Update
I am now at Boston College and have a lot more to say about my teaching and new developments. Stay tuned…
Older info on my teaching
While an active research agenda is vitally important to me, I have come to appreciate that I am passionate about teaching and focus significant creative energy on both curriculum development and the classroom itself.
In recent years I have taught the introductory information systems course in the undergraduate program, an object-oriented analysis and design course at the graduate level, as well as several technology intensives, also at the graduate level.

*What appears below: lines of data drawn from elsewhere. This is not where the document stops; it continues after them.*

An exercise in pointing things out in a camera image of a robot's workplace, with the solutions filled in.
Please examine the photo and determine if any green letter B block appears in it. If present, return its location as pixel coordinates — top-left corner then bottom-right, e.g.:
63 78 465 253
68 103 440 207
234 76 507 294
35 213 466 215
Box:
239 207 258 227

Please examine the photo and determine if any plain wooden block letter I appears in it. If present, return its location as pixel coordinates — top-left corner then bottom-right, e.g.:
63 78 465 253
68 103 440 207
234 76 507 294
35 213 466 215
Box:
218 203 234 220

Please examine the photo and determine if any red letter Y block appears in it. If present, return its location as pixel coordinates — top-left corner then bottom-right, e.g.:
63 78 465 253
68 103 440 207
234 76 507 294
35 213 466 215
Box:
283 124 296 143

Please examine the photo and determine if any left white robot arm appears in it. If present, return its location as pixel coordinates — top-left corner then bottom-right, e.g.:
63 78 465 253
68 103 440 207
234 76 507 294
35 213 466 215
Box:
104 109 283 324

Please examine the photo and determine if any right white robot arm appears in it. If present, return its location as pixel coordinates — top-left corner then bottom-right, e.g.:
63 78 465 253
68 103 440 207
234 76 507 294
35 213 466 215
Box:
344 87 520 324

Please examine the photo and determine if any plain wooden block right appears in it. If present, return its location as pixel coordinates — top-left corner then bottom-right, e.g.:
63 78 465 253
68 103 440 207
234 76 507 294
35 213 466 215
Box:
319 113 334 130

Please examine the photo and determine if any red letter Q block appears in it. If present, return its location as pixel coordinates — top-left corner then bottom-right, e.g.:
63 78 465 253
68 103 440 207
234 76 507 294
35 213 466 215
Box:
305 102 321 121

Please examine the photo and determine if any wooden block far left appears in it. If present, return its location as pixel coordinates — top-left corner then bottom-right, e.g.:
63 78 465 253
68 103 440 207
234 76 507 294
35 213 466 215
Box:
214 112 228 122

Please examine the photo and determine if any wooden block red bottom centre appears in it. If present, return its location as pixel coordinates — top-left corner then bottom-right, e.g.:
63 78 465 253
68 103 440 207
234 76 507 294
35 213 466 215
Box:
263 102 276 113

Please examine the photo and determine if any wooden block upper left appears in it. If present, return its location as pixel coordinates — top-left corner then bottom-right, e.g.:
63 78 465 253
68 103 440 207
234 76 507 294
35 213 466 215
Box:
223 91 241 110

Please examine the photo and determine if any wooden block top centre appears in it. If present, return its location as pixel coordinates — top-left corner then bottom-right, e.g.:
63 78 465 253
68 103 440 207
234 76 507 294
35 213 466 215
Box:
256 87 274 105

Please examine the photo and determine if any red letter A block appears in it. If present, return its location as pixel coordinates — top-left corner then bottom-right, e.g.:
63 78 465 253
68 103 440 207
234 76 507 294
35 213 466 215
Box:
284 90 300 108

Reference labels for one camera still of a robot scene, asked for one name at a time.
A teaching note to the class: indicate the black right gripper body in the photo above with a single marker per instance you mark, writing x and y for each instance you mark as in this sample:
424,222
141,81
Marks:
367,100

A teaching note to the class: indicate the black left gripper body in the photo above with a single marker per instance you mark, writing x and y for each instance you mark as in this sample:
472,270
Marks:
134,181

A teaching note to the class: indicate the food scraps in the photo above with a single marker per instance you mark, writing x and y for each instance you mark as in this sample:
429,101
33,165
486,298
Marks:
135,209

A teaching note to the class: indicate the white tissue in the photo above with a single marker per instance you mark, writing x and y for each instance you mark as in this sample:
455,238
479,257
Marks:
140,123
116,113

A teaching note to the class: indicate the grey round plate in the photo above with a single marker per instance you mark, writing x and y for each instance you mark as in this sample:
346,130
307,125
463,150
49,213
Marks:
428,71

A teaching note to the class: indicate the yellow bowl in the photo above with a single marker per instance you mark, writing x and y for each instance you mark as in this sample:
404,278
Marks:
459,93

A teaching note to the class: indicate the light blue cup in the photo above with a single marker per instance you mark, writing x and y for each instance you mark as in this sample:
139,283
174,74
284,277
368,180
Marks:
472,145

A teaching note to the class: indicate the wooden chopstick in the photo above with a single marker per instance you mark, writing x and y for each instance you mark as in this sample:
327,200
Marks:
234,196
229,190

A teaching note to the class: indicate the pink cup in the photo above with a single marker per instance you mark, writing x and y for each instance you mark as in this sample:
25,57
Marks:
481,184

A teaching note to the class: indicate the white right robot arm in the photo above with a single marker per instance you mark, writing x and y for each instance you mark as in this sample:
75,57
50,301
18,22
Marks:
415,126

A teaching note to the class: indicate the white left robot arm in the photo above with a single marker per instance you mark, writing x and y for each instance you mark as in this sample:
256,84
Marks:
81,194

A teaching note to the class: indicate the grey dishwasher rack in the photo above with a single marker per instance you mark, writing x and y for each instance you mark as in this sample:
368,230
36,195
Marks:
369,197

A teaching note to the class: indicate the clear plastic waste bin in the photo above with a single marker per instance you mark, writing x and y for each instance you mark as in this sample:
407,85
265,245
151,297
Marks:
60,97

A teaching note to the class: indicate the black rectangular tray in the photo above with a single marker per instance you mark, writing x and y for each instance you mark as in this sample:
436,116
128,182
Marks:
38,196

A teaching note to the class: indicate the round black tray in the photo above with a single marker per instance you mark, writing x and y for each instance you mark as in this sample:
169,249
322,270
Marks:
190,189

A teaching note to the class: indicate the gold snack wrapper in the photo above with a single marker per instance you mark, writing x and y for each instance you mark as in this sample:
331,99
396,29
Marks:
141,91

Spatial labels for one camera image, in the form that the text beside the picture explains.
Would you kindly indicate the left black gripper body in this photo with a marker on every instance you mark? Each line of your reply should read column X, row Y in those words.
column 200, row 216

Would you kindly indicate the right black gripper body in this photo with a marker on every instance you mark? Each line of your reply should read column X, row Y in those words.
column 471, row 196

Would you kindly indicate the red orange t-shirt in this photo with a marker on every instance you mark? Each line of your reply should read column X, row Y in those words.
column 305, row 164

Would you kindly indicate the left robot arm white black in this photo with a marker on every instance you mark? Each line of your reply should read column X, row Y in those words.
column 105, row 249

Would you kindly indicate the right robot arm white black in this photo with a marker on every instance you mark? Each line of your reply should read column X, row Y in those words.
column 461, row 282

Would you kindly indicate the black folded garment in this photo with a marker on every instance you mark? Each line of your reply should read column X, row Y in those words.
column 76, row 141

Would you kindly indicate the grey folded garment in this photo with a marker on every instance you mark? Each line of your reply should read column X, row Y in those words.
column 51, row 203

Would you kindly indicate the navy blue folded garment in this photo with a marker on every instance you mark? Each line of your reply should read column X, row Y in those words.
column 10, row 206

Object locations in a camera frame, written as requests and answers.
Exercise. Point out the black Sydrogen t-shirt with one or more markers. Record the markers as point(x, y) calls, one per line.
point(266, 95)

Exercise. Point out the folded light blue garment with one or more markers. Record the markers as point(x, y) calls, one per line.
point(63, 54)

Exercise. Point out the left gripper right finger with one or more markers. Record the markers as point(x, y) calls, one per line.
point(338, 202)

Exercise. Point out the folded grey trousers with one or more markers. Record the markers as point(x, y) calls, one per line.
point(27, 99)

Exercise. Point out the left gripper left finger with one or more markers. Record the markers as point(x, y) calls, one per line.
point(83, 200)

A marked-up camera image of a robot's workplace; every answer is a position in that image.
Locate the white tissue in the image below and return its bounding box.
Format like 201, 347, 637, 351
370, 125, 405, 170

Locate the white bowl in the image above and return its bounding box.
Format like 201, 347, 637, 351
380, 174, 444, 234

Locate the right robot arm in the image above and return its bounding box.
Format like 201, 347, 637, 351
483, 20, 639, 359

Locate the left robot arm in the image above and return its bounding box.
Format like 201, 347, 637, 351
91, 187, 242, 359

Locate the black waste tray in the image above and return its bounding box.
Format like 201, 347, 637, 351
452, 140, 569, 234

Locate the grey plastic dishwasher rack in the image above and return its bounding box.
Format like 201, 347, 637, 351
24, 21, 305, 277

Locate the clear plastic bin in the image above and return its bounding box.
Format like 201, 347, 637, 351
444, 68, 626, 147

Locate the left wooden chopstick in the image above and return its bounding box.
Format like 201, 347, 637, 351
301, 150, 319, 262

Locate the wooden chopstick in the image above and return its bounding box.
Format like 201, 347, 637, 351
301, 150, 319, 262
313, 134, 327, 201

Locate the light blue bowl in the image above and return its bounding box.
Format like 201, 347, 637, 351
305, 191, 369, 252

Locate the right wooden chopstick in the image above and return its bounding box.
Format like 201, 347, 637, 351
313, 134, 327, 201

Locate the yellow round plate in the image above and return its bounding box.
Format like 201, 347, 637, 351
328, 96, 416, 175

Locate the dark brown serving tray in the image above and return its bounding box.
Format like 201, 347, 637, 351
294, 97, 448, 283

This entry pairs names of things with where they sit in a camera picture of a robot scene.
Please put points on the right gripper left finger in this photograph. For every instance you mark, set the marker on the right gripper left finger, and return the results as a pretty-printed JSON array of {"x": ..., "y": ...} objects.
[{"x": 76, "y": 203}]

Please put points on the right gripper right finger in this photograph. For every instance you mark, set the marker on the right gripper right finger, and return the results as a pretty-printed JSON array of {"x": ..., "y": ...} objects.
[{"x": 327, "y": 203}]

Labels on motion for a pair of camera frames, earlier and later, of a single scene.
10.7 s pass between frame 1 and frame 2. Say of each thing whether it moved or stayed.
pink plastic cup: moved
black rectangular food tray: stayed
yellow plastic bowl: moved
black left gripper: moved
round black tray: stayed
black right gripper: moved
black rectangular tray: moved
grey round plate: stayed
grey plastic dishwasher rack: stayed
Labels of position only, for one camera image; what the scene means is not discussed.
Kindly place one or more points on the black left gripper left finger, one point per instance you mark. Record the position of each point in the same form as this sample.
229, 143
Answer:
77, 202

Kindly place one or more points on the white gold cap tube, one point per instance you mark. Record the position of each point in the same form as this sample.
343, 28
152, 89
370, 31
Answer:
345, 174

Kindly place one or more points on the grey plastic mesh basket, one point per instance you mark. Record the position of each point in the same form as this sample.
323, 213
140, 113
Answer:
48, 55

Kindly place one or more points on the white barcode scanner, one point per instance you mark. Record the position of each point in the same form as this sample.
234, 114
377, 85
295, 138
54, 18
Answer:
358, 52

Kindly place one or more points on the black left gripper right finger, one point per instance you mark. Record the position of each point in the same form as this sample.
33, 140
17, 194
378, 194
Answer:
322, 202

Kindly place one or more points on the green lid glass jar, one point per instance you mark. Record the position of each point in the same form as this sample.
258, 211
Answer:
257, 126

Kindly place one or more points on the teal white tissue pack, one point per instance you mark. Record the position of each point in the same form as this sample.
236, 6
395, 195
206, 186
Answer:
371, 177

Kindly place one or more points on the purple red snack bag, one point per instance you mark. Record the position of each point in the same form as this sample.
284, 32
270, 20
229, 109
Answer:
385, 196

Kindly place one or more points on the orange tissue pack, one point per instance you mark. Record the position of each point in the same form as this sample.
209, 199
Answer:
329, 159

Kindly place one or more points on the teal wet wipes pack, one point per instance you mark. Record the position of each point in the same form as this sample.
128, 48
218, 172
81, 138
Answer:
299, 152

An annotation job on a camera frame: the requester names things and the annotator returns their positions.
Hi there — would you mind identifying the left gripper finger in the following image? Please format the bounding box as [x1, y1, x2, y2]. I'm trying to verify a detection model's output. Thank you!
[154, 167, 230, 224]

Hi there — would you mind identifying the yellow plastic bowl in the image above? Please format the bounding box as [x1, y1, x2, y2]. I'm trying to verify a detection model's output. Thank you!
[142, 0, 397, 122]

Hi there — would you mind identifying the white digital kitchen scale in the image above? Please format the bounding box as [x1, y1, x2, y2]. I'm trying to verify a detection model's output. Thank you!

A particularly important contribution I have made at BU is helping to develop new course materials. I have been an active contributor to the curriculum for BU’s MS-MBA program since its inception. Students in this program earn an MBA together with a Masters in Information Systems. My involvement has been primarily with the technical courses in the MS-MBA curriculum. The best known of these is what is referred to as the “summer intensives” where students get 8 credits of technology coursework in 3 weeks. I have been involved in the development and delivery of the systems architecture component of that coursework along with the “third week,” a two credit course which is meant as an opportunity for students to apply technical concepts at the business level. In that latter course I have developed teaching materials focused on telematics (the future of OnStar), as well as course materials and exercises focusing on IT in healthcare. For this latter, I have led the development of student projects ranging over a wide range of topics, including physician offices, medical records sharing, innovation in the hospital, home medical devices, and personal health records. To support student teams in these projects I adapted ideas from the Unified Process and object oriented design to give students a “business level” methodology for describing their proposed innovations. Most recently I walked our (mostly non-technical) students through creating a web application using Google’s AppEngine platform.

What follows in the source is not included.